-- REQUIREMENT --
Using the records below, please work out how many lines contain "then"; answer with the number alone.

-- THE RECORDS --
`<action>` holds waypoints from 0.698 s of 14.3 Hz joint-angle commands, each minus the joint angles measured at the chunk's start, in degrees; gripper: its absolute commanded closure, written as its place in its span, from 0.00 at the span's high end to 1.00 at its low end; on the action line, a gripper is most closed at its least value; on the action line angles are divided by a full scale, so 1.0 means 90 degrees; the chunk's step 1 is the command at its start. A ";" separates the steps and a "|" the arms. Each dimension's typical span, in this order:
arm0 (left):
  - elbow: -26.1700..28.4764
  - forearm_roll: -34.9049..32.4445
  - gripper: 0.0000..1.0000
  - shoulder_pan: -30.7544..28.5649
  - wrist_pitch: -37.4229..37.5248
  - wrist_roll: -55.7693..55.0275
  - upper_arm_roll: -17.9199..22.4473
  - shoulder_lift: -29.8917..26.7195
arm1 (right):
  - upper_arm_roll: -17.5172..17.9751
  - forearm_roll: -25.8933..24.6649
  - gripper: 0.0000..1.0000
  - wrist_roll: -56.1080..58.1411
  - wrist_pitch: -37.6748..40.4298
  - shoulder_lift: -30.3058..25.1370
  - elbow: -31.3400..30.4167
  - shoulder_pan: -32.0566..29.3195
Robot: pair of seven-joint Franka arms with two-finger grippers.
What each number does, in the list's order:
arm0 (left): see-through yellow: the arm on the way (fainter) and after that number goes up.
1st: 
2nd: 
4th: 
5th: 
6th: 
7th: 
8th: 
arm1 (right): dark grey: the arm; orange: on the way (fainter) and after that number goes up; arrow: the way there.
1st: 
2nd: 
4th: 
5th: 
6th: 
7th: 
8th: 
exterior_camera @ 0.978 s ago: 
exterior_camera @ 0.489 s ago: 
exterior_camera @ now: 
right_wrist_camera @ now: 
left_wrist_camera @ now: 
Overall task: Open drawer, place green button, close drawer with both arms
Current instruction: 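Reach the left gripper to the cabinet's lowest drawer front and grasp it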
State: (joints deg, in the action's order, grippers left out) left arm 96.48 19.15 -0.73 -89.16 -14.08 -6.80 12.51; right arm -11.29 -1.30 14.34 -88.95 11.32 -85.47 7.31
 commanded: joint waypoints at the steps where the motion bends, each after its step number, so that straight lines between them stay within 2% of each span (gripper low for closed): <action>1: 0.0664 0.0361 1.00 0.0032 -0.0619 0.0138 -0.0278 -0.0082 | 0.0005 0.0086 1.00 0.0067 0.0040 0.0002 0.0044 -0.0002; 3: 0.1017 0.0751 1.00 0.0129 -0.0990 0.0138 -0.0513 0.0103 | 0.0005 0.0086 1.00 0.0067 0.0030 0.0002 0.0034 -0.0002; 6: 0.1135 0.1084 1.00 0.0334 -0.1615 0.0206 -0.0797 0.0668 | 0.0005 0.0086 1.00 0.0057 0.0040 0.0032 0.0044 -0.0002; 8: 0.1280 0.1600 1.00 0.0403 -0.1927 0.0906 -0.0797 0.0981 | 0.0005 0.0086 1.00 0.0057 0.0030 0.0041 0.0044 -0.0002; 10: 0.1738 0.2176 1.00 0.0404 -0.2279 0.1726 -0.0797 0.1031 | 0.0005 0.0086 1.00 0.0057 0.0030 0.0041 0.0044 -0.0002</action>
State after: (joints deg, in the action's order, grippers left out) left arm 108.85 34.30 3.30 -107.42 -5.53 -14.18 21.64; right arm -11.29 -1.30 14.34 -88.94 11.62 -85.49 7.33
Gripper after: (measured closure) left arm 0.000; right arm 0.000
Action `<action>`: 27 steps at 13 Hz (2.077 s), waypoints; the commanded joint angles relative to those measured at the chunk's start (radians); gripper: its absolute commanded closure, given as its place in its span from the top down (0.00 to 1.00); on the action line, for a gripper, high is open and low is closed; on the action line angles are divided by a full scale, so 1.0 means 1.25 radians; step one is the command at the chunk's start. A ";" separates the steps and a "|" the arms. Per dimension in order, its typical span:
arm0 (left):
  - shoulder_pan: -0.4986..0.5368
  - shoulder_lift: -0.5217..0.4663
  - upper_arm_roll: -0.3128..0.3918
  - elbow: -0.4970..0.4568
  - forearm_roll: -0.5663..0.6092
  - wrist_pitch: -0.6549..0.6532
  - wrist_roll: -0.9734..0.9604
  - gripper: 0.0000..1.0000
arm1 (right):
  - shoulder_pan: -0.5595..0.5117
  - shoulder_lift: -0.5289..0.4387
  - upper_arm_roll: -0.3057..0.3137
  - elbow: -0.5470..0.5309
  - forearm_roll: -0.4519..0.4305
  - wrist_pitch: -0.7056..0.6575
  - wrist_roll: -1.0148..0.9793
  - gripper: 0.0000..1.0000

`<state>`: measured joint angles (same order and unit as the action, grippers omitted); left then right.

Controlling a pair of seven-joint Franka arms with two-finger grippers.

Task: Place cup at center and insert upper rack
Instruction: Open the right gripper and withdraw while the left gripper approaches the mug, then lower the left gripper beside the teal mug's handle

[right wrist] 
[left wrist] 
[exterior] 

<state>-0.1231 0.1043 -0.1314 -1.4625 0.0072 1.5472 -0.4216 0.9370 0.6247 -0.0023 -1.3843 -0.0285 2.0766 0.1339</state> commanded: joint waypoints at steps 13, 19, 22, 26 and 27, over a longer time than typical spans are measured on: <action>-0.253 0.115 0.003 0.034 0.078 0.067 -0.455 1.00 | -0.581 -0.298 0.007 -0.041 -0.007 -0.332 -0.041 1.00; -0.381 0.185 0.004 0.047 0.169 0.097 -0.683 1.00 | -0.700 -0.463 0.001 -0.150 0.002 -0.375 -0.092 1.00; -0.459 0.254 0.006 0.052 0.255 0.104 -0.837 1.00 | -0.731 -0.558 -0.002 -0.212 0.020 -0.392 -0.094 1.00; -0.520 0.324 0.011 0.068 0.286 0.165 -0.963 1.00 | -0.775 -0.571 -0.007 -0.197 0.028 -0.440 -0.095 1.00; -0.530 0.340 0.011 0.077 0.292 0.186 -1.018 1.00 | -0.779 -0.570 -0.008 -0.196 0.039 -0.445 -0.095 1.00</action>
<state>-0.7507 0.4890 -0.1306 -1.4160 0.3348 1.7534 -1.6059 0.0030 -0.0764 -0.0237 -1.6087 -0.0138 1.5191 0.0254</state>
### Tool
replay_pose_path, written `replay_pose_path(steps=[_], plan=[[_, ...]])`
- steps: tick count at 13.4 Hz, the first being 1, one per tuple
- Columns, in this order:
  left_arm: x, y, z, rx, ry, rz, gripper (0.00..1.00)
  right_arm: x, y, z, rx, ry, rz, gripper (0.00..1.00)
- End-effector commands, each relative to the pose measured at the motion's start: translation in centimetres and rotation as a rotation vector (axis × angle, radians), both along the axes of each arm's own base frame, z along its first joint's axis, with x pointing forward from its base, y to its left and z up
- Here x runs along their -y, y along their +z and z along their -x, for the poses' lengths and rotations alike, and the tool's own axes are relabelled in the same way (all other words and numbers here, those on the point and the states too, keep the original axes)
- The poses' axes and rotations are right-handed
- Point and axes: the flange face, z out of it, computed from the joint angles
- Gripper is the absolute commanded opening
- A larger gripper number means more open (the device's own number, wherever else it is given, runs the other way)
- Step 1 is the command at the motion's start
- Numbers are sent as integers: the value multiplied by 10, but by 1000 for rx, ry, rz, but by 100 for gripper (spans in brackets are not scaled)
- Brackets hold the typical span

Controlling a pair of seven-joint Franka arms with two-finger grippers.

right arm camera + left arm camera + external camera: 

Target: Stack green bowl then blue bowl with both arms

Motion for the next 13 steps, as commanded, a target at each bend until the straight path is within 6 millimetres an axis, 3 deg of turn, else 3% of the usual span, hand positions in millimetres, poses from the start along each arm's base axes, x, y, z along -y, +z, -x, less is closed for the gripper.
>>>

-- EXERCISE RESPONSE --
3